TASK DIRECTIONS = Throughout the listing that follows, find each line with the word "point" and copy it.

[Start of section]

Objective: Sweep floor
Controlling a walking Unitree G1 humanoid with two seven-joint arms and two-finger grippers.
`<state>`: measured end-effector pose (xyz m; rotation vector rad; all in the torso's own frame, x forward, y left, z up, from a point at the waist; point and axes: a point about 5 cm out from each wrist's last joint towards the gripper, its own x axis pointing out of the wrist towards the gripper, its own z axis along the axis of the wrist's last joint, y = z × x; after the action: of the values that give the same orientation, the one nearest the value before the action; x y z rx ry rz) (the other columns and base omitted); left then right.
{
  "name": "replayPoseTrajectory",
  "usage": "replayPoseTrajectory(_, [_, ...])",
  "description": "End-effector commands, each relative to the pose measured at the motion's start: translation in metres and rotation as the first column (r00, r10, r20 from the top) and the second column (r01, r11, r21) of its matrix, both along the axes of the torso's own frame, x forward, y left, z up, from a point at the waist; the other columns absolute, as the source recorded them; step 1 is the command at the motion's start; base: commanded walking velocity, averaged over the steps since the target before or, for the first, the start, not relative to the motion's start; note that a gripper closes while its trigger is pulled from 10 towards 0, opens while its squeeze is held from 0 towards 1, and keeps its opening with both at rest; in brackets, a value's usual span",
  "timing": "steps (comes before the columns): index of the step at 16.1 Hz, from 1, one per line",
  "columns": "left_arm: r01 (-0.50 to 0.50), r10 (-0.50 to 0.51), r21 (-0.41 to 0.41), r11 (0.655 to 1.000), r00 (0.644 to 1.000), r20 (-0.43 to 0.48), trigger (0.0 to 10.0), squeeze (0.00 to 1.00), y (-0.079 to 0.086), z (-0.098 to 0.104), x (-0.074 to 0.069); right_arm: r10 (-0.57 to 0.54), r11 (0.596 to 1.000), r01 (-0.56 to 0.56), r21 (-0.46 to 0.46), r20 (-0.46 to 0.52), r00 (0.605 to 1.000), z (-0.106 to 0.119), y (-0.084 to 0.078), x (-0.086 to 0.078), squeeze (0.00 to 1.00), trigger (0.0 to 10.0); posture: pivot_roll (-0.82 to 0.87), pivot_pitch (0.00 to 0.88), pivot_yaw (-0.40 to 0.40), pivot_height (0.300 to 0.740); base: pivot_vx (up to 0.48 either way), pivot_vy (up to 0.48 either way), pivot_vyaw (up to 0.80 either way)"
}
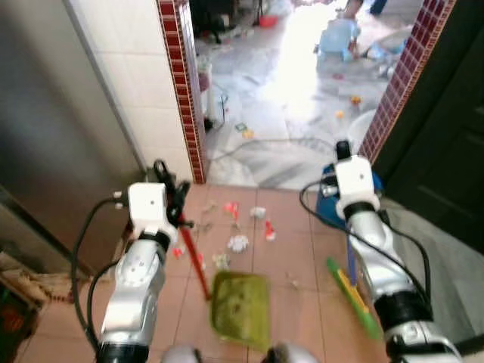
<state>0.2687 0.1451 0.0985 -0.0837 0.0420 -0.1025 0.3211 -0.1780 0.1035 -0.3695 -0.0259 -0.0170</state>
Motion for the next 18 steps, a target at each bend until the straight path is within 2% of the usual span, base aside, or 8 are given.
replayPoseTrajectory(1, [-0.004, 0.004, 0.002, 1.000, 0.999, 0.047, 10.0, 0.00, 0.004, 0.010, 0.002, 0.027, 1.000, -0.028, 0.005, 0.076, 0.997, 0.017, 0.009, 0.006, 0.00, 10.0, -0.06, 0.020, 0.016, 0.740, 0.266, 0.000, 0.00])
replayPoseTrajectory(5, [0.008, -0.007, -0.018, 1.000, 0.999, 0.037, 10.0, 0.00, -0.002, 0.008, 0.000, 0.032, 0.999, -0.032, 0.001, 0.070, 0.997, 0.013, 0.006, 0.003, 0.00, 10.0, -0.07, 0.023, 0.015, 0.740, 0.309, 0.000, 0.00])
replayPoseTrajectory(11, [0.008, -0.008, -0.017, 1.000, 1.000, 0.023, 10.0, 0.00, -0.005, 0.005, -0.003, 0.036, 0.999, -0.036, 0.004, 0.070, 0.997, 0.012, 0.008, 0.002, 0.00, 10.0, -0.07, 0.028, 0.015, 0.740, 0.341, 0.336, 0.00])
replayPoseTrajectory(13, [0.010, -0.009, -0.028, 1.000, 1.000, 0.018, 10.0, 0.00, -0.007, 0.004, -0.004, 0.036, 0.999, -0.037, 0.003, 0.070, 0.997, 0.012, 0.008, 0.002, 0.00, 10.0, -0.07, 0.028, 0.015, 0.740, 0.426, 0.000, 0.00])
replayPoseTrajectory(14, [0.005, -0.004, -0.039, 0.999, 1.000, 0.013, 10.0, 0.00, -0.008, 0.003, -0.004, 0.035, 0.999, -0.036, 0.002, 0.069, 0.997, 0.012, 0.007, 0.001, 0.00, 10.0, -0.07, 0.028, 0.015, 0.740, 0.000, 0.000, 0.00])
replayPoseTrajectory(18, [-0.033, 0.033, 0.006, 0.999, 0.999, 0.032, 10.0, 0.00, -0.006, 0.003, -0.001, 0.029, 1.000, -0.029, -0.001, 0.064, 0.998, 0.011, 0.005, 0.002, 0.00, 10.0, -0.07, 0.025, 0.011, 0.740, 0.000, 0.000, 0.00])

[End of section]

REPLY =
`<state>`: measured end-effector pose (xyz m; rotation vector rad; all in the torso's own frame, x forward, y left, z up, from a point at the waist; point and axes: a point about 5 cm out from each wrist's last joint towards the gripper, its own x axis pointing out of the wrist towards the gripper, its own z axis along the axis of the wrist's last joint, y = z × x; after the action: of the values that give the same orientation, the one nearest the value before the action; x y z rx ry rz) (the other columns and base omitted); left then right.
  "description": "End-effector commands, each relative to the pose measured at the motion's start: translation in metres and rotation as the first column (r00, r10, r20 from the top) and the second column (r01, r11, r21) of its matrix, both along the axes of the torso's own frame, x forward, y left, z up, from a point at the waist; the other columns absolute, as the source recorded them; step 1 is the command at the motion's start; base: commanded walking velocity, averaged over the steps since the target before or, for the first, the start, not relative to the motion's start; note that a gripper closes while its trigger is pulled from 10 towards 0, opens while its squeeze is held from 0 towards 1, and keeps its opening with both at rest; in brackets, a value's usual span",

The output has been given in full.